Şimdi bu kişilere devlet ciddi bir eğitim yatırımı yapıyor; ortaokul, lise ve üniversitede. Devlet açısından zaten bu eğitim yatırımının tamamı boşa gitmiş oluyor. Bu, devlet açısından bir kayıp.
O GENÇLER NE DİYOR?
(Kadın, lisans, 27) Ben en çok aileye, ailede yetiştirilme tarzına bağlıyorum. Biraz daha erken iş hayatına veya iş hayatına benzer sorumluluklar almaya yönlendirilseydim daha kolay adapte olurdum.
(Kadın, lise terk) Kendi param olsa rahat, özgürce harcayabilirdim. Hesap vermezdim. Bu konuda çok muzdaribim mesela. En azından bir gelirim olsaydı çok iyi olurdu. Çalışmayı çok düşündüm. Ama çocuğa bakacak hiç kimse yok. Çocuk okula gidiyor. Eve geldi, ev boş. Gözüm kesmedi. Yani imkânsız benim çalışmam.
(Kadın, lisans) Üniversite öğrencisi olduğum için zaten 2-3 ay sonra çıkacak, bırakacak deniliyor. O yüzden hiç almıyorlar. Üniversiteden sonra da yeni mezun olduğum için bize daha önce çalışmış, en az iki yıl deneyimli eleman lazım deyip, okul öncesinden de ret aldım.

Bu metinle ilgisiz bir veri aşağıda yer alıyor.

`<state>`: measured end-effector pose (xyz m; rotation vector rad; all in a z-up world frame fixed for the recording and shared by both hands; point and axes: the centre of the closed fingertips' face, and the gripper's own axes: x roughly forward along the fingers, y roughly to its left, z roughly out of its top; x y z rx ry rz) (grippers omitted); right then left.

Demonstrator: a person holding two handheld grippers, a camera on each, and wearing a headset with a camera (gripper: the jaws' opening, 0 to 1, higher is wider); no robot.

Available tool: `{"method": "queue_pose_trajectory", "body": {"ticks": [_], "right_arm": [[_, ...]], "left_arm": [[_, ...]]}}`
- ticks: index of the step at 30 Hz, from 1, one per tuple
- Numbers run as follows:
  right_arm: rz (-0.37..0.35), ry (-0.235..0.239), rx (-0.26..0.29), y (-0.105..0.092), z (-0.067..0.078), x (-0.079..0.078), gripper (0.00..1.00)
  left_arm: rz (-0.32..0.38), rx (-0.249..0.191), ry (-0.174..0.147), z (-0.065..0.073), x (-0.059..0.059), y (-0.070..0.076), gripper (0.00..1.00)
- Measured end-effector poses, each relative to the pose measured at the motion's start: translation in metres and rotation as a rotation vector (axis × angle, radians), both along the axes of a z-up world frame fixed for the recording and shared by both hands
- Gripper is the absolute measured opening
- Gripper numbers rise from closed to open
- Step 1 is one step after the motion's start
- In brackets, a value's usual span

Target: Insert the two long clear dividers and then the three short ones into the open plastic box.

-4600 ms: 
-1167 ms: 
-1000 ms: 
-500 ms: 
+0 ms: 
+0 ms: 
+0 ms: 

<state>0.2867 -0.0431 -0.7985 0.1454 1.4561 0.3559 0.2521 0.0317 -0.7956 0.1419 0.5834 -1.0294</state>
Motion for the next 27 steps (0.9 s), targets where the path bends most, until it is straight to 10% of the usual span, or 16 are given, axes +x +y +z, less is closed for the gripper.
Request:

(Kadın, ön lisans, 27) Boşlukta hissediyorum. İşe yaramaz hissediyorum. Yani amacım ne, bu dünyaya neden geldim gibi düşüncelere kapılıyor insan.
(Erkek, lisans, 22) (Meslek edindirme kursları) Hiç katılmadım, katılmayı düşündüm ama biraz da para tuzağı gibi. Bu sertifikalar biraz da ‘Şu kadar para ver, sertifikaları doldur’ gibi geliyor bana. Devletin kursları güzel aslında, ücretsiz veriyorlar.